Anderson-Brown points out that the systems many depend on have certain fragilities and vulnerabilities to them. If any part of the process is interrupted in developing quality crops that are transported to stores, all can fall apart. By that logic, homesteading is not a quirky hobby meant to impress social media followers. Rather, it’s a survival skill. For Anderson-Brown, it’s not a question of if the systems we know will crumple and fail; it’s a question of when.
“If you don’t do it willingly,” Anderson-Brown said of homesteading, “you are going to find yourself in a position to do it unwillingly.”
But before you pack up your things and purchase a plot of land in the southern backwoods, know that this homesteading disciple believes that this lifestyle can take place in spaces that aren’t rural.
“Homesteading is a verb,” she said. “You can be homesteading anywhere.”
Homesteading doesn’t have to be a complex system of cans, jars and drying racks, ducks, goats and chickens, hoes, yokes and scythes. It can be herbs, she said, steeped in water on the window sill or baking one’s own bread or making one’s own yogurt. There are many ways to incorporate the ethos of self-reliance into one’s life in all types of spaces at all types of scales.
Anderson-Brown teaches classes online for anyone worldwide wanting to pick up skills in gardening, fermentation, canning, breadmaking and more. You can launch your journey with her by visiting www.leafandbeanfarm.com or get introduced to her work via TikTok lives on Sundays.
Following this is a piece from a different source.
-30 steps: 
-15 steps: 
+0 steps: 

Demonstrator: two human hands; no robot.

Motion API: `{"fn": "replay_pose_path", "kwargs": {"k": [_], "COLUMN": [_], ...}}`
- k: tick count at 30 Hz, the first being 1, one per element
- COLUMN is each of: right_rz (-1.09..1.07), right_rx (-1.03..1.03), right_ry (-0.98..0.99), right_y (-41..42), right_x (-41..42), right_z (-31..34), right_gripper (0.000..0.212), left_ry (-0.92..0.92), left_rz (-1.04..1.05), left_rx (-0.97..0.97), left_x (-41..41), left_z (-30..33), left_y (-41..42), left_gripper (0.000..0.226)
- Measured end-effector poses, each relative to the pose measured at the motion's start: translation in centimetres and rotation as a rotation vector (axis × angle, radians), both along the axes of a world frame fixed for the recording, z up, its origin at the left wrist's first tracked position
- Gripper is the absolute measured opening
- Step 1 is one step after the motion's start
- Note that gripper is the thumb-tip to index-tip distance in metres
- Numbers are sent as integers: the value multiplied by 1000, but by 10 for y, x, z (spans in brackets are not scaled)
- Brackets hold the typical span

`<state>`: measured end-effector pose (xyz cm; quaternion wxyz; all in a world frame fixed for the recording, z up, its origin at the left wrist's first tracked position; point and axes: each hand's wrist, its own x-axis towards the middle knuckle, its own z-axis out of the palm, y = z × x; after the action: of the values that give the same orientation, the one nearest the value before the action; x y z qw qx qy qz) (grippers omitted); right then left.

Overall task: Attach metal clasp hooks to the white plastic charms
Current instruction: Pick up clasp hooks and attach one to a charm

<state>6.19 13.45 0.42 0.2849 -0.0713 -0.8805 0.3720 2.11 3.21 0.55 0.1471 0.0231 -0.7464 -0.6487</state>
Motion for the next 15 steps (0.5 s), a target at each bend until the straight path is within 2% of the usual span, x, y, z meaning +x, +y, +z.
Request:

In the homesteading influencer landscape, Anderson-Brown appreciates a less stylized aesthetic that reflects the work of living on a farm. Sometimes that includes dirt, spills, stains and interruptions caused by humans or other animals she loves. Her work reflects realism, inclusion and history. And in terms of community, she looks forward to the establishment of conferences that embrace Black homesteaders and other people of color.
Nivek Anderson-Brown and her husband, Campbell Brown, pause the work on their land for a photo outside at Leaf & Bean Farm.
For other Black people who do similar work, Anderson-Brown points to Upendo States Farm that offers a glamping (think camping plus glamour) experience and the GrounEd Group that also aspires to teaching self-reliance.
With all the richness in Anderson-Brown’s world, she feels no lack.
“We live a life of abundance,” she said. “I’m not missing out on anything.”